Directions: Check every line below, and copy those that include "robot".

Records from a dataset

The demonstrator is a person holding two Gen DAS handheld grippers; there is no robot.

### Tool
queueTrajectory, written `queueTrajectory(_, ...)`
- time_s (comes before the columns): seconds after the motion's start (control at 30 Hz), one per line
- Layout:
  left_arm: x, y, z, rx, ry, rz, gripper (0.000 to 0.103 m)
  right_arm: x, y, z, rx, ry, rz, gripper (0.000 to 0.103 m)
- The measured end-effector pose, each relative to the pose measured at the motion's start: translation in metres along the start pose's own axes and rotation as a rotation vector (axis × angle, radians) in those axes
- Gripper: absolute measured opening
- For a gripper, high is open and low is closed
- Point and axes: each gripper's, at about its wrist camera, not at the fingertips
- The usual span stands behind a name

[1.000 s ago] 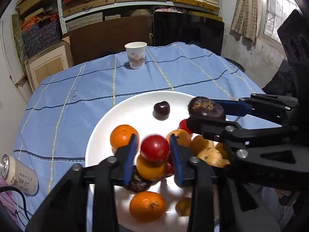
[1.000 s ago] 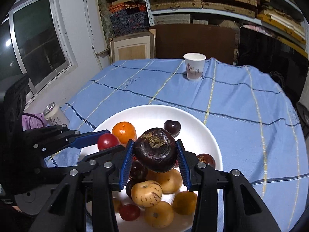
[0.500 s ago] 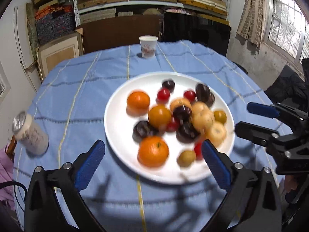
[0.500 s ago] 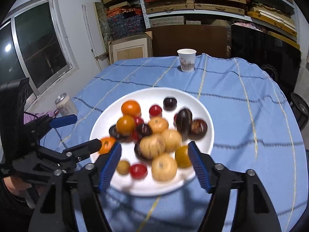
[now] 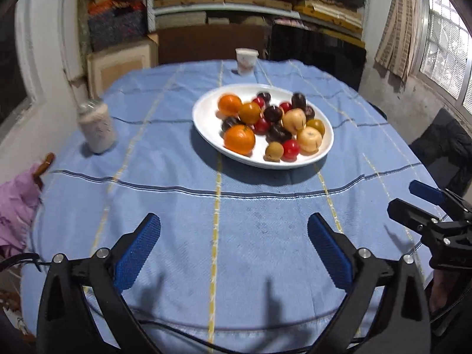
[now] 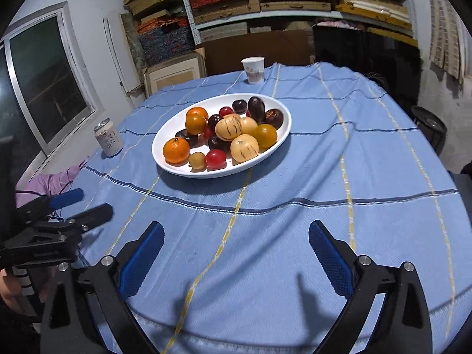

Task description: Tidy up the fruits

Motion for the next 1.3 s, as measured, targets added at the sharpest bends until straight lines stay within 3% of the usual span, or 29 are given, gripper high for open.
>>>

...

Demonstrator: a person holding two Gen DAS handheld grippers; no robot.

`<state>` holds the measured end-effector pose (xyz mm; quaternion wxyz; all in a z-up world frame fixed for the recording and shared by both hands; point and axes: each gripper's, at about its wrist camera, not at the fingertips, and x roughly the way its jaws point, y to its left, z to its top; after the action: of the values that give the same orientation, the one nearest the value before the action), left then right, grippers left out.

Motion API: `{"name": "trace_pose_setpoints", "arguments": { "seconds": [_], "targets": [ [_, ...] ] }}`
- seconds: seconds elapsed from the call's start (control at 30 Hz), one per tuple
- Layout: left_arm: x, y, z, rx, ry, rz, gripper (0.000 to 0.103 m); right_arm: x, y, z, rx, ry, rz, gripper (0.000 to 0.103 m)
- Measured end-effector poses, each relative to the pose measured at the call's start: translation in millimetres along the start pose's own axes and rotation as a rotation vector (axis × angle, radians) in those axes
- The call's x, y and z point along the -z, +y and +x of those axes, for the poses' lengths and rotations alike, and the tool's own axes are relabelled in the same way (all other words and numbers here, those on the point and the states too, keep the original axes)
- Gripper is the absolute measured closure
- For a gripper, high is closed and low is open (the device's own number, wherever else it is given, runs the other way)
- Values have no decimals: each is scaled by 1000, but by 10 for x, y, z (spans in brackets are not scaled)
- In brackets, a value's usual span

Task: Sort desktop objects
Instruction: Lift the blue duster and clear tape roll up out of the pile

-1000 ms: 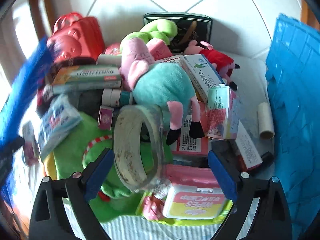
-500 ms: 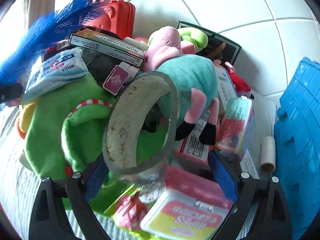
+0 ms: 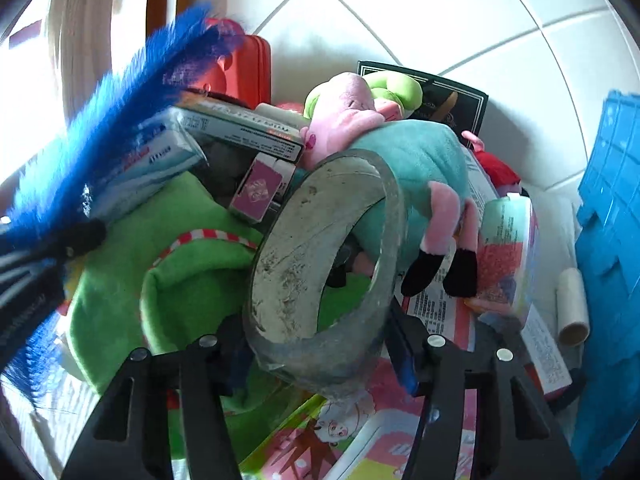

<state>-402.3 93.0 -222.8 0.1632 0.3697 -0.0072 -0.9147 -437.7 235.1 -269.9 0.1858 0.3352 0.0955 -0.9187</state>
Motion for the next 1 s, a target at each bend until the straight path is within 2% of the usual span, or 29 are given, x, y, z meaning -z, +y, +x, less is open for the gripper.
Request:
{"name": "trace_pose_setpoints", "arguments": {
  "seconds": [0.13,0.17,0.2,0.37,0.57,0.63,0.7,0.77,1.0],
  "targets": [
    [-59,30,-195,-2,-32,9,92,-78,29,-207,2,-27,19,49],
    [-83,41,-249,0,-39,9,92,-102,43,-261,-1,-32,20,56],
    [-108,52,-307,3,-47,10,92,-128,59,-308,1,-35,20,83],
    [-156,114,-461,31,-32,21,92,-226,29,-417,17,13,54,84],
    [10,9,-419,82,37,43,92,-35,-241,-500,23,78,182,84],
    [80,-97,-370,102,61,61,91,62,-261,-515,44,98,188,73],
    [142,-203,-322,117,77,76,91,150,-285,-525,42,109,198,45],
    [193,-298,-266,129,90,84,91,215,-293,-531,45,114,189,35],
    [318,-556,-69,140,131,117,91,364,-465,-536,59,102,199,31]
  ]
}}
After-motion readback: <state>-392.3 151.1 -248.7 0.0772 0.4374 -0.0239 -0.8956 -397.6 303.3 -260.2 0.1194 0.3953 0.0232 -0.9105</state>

Response box:
The demonstrator is a person holding two Gen DAS handheld grippers; there is no robot.
Demonstrator: a person holding two Gen DAS handheld grippers; no robot.

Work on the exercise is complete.